Harry realized that the American film industry did more than supply the nation with superhero fantasies. It also supplied the world with visions of the United States. These two foreigners had only seen Harry’s like before in Western movies. Naturally they assumed Callahan was a cowboy, too.
Once they had finally calmed, the young man was able to reply in fractured English. “We desire to travel to Cambridge.”
Callahan looked over the foreigners’ heads at the still-upset cabbie. “How much to Cambridge, driver?”
There was a slight pause while the driver thought. “Seven-fifty or ten dollars, depending on the traffic,” the cabbie finally said.
“That is not true!” the young man exploded.
Before Harry could question the young man, the cabbie tried to roll over the foreigners with words. “What do you mean that’s not true? I just said it didn’t I? How do you know it’s not true? You a cabbie or something? You know the rates in this town? I said seven-fifty, OK? It’s the best price going and if you know what is good for you, you’ll take it!”
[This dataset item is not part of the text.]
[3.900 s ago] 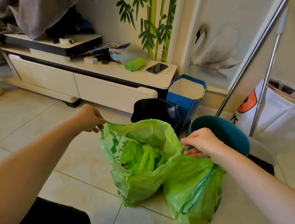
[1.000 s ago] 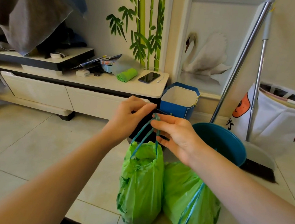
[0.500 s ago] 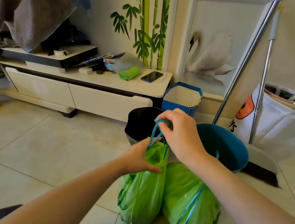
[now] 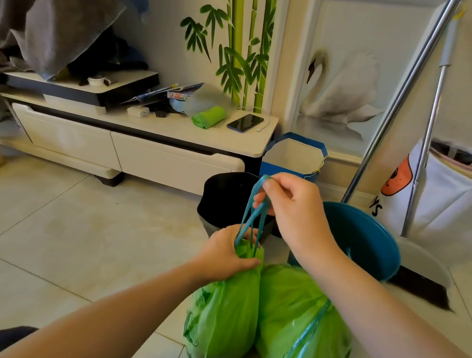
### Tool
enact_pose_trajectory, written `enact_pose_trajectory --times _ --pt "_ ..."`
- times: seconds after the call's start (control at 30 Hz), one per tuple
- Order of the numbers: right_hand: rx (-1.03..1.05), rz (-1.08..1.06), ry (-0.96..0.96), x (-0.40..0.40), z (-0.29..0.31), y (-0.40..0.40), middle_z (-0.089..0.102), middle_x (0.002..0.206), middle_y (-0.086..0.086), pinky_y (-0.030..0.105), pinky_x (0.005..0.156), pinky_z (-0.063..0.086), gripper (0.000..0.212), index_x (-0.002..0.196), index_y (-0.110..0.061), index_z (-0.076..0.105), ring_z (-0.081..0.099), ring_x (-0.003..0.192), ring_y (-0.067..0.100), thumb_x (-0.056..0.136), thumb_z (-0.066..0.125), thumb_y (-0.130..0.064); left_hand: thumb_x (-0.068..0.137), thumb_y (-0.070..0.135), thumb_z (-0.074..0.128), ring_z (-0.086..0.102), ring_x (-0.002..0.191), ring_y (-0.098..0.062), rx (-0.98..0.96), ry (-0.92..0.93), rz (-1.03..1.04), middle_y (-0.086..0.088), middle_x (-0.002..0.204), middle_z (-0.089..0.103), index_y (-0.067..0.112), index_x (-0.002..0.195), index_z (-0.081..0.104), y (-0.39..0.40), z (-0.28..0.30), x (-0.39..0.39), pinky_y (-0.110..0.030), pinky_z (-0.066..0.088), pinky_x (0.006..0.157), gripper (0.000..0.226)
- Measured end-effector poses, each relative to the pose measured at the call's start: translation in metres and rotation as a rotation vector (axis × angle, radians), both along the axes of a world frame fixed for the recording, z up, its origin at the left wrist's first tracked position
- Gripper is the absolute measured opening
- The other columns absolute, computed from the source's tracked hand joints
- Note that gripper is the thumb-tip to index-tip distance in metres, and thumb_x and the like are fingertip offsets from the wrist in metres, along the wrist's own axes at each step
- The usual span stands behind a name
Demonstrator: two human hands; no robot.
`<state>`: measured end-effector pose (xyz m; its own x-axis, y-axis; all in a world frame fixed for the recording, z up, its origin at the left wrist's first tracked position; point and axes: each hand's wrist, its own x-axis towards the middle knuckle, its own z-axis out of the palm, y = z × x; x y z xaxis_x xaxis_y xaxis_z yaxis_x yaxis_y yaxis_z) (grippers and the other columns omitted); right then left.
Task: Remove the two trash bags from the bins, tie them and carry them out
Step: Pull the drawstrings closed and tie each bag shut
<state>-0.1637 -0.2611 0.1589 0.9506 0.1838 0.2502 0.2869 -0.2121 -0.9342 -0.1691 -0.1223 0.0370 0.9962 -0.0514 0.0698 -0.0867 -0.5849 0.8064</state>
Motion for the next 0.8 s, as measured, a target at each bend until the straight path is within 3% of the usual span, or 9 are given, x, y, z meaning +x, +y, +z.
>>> enact_pose_trajectory --times 0.1,0.3,0.53,0.63,0.8 --pt "0.224 0.018 0.183 0.001 0.007 -0.002 0.065 0.074 0.010 0.037 0.075 0.061 0.023 0.092 -0.005 0.063 0.067 0.070 0.019 0.098 0.043 -0.013 0.076 0.036 0.070 0.063 0.100 -0.010 0.093 0.072 -0.042 0.006 0.111 0.067 0.027 0.111 0.061 0.004 0.000 -0.001 -0.039 0.052 0.091 0.037" --pt "0.204 0.034 0.176 -0.004 0.013 0.001 0.063 0.067 0.004 0.037 0.074 0.060 0.021 0.092 -0.002 0.065 0.060 0.061 0.013 0.097 0.046 -0.010 0.093 0.039 0.053 0.059 0.088 -0.027 0.357 0.123 -0.145 -0.011 0.100 0.061 0.014 0.132 0.037 0.010 -0.001 -0.005 -0.040 0.048 0.080 0.049" --pt "0.120 0.009 0.032 -0.006 0.015 0.002 0.060 0.062 -0.002 0.025 0.061 0.051 0.015 0.083 -0.010 0.066 0.055 0.056 0.006 0.092 0.053 -0.011 0.094 0.042 0.051 0.055 0.083 -0.026 0.596 0.084 -0.192 -0.008 0.090 0.055 0.013 0.131 0.037 0.018 -0.003 -0.008 -0.034 0.043 0.075 0.049" --pt "-0.006 0.049 -0.093 -0.011 0.012 0.004 0.063 0.067 -0.001 0.023 0.064 0.050 0.012 0.090 -0.010 0.068 0.059 0.063 0.004 0.091 0.056 -0.014 0.097 0.043 0.046 0.057 0.095 -0.029 0.621 0.111 -0.211 -0.012 0.104 0.060 0.016 0.128 0.040 0.022 -0.001 -0.008 -0.033 0.042 0.079 0.042" --pt "-0.056 0.071 -0.159 -0.012 0.016 0.004 0.067 0.077 0.002 0.027 0.071 0.056 0.011 0.094 -0.014 0.069 0.065 0.076 0.014 0.089 0.059 -0.011 0.098 0.044 0.043 0.057 0.090 -0.026 0.525 0.261 -0.223 -0.009 0.096 0.059 0.021 0.105 0.045 0.031 0.007 -0.011 -0.032 0.041 0.076 0.024"
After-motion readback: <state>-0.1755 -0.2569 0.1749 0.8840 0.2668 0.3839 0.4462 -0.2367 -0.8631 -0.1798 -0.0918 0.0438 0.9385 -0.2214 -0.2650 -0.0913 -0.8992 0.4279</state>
Once the driver began talking, Harry’s eyes narrowed. What he had merely suspected before, he was sure of now. As the cabbie went on, Harry walked around the front of the car, approached the driver, and put one hand on the man’s shoulder. The cabbie’s words suddenly diminished. Harry used his other hand to put his forefinger against his lips in the “quiet” sign. The cabbie’s words ran out.
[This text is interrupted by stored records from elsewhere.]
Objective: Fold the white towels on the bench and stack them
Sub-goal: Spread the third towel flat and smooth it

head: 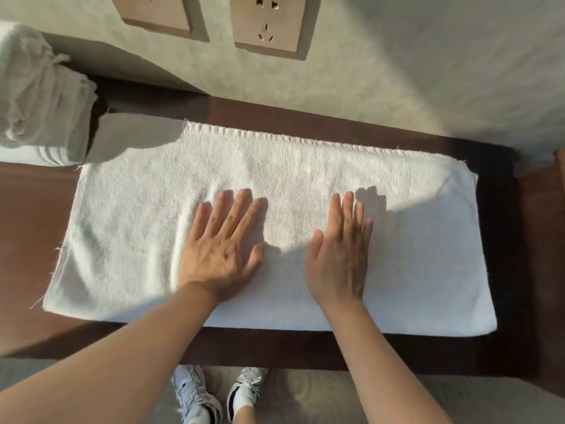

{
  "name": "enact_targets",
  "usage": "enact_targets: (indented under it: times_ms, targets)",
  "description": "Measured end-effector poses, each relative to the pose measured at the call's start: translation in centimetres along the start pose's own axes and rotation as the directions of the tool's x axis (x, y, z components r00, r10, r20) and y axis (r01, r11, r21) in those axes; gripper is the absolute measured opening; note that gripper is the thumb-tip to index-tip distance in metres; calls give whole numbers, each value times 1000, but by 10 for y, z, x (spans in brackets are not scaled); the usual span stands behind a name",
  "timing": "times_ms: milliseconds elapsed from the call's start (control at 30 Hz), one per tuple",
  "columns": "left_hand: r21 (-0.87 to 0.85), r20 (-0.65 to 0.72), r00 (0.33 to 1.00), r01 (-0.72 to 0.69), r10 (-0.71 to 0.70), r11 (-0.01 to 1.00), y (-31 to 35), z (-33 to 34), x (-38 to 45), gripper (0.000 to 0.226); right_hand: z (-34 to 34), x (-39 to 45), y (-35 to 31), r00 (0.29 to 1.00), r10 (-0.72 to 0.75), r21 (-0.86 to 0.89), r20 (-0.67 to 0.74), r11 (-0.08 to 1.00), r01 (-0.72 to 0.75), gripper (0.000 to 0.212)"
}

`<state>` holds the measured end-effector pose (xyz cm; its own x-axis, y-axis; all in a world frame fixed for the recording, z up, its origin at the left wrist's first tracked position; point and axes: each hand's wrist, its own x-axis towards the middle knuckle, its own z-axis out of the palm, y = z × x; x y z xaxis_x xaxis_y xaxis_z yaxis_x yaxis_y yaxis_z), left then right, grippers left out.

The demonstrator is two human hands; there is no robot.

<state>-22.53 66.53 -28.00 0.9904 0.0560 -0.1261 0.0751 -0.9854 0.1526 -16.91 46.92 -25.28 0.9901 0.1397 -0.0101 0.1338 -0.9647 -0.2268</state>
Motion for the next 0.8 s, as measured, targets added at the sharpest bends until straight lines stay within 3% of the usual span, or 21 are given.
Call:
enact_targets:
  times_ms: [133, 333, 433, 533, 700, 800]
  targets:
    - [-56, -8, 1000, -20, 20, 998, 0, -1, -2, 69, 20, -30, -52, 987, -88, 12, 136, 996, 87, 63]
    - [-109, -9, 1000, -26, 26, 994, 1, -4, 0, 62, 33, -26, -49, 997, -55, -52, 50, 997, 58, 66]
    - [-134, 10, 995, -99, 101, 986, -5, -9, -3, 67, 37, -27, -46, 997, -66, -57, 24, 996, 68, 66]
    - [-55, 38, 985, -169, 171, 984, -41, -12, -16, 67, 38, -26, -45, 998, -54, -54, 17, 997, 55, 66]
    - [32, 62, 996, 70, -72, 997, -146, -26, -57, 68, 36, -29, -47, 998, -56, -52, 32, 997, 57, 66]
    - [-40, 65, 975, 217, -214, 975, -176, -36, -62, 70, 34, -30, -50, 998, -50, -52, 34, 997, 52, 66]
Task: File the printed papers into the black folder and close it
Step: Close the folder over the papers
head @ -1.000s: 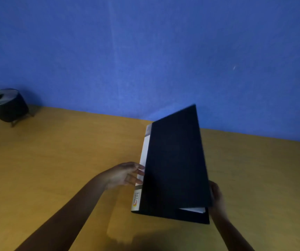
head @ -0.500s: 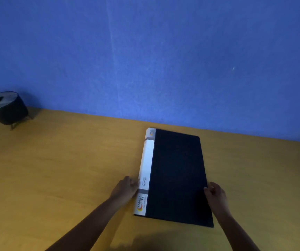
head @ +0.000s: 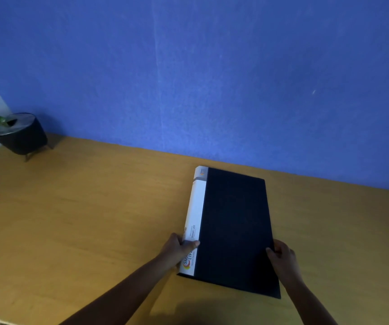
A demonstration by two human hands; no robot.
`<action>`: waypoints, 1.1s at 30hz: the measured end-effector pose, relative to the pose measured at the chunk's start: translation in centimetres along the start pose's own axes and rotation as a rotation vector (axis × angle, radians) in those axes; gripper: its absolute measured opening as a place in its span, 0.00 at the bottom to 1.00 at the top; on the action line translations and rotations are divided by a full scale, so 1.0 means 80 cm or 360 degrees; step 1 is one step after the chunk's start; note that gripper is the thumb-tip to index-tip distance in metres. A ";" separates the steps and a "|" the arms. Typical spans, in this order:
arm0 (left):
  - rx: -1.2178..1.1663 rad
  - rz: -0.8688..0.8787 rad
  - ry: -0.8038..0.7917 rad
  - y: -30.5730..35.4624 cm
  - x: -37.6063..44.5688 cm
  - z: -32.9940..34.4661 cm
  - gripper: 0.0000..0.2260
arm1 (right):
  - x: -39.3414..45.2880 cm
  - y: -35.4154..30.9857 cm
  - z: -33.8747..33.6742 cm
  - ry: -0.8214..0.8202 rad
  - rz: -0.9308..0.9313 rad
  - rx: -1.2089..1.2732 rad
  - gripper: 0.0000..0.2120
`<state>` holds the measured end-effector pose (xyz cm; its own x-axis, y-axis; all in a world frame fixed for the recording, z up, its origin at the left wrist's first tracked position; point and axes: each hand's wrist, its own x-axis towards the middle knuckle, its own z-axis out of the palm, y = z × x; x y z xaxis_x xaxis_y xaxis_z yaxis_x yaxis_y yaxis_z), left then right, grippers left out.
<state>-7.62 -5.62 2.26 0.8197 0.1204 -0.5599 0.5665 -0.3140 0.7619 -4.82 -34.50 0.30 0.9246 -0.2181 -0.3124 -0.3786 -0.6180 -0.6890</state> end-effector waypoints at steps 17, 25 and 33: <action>-0.0469 0.0229 0.0136 -0.018 -0.011 -0.017 0.17 | -0.019 -0.030 0.026 -0.0113 0.0149 0.0352 0.17; -0.0453 0.0214 0.0206 -0.047 -0.005 -0.078 0.17 | -0.039 -0.086 0.067 -0.0056 -0.0008 0.0540 0.16; -0.0505 0.0210 0.0367 -0.081 0.002 -0.172 0.14 | -0.060 -0.150 0.147 -0.0058 -0.0083 0.0604 0.17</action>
<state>-9.99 9.38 1.74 0.8639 0.3176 -0.3909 0.4238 -0.0391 0.9049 -5.20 -17.15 2.33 0.9435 -0.1626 -0.2886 -0.3261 -0.3027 -0.8956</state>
“What do you mean it is not true?” Harry asked the young man from across the hood.
“He say something different to us. No seven-fifty.”
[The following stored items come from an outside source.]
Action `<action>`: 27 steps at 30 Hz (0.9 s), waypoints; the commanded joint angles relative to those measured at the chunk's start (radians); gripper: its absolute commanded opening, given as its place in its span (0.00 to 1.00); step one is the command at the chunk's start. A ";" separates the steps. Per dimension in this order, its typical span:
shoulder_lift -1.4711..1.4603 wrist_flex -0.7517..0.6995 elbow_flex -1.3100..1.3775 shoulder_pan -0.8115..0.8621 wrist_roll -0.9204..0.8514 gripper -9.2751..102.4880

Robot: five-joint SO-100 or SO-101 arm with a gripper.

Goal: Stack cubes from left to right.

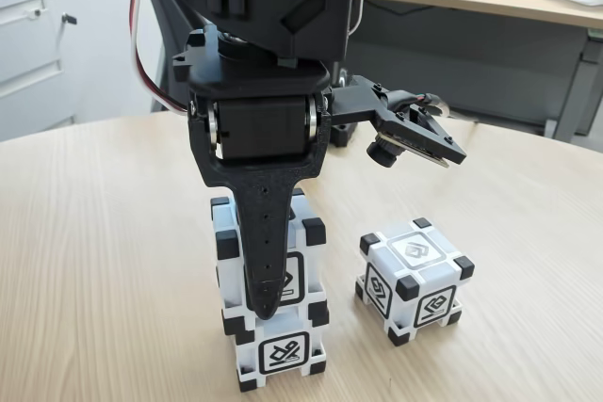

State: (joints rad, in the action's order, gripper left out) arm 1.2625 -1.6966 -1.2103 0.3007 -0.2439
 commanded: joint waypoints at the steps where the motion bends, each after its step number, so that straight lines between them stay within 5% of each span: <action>1: 0.018 0.002 0.021 0.008 -0.003 0.08; 27: 0.106 -0.003 -0.014 0.008 -0.003 0.08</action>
State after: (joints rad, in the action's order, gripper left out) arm 1.2809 -1.6966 -1.2210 0.3007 -0.2470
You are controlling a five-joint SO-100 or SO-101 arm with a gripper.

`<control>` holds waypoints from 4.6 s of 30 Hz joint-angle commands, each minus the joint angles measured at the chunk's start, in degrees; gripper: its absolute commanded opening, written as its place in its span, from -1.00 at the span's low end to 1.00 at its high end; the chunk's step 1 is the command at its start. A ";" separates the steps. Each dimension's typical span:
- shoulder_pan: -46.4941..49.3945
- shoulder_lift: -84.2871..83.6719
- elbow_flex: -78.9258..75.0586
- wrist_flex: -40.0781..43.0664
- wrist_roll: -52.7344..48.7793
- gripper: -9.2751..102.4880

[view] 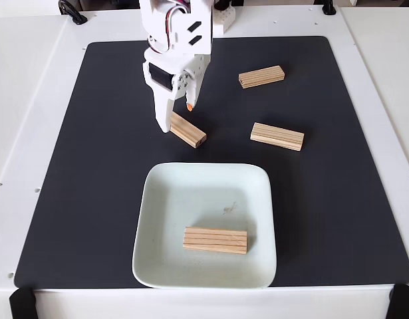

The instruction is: Pick up the wooden block and place them on the plate.

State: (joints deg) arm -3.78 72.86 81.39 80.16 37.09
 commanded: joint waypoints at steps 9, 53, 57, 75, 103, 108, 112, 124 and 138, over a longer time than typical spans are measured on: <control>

Harry kept his hand on the cabbie’s shoulder in a friendly manner. “What did he say to you?”
“He say that it an American custom to pay first chauffeur with all the currency in right pocket. He say it was a game of chance where if pocket were empty, one would ride free.”
Harry looked at the driver like a father who has caught his son’s hand in the cookie jar. His expression said, “You should have known better.” The driver responded.
“They’re these damn Middle-east kids,” he said softly. “Iranians or Arabs or something. They’ve got all the oil, and they bleed us dry.”
“The bleeding’s got to stop somewhere,” Harry told the man, then returned to the foreign pair. “How much money do you have in your right pocket?” he asked.
The young man reached slowly into his slacks and pulled out a wad as thick as a pack of tarot cards. He gave the stack of bills to Harry without hesitation. They were all fifties and twenties. Harry counted up to five hundred dollars without making a dent in the stack before stopping.
“Seven-fifty, huh?” he said to the cabbie. “More like seven hundred and fifty, wasn’t it?”
The driver thought it had gone on long enough. “Hey, you can’t prove nothing, mister, so why don’t you butt out. I’ve got a wife and kids to feed, y’know.”
“Fine,” Harry said, putting his hands up innocently. “Let’s do it your way.” He stuck the pile of cash in the foreigner’s left pocket. “What do you have in your right pocket now?” he asked the young man. The foreigner pulled out empty cloth. “Oops,” Harry said to the cabbie. “You lose.”
Only then did he show the man his badge. The driver was too far away to see it was from San Francisco, and instead of checking further, he lowered his head on his taxi’s roof, groaning. Harry took the opportunity to open the door for the lady.
“You make sure he takes you to the right place,” he told the young man, “and if he asks for anything, call a policeman.” The foreigner nodded and hopped into the back seat after his countryman. Harry returned to the driver’s side. “I’ve got your taxi number from the trunk, and I know your name from your license inside. You give these kids any trouble, and I’ll pull this car out from under you. Now go get their luggage.”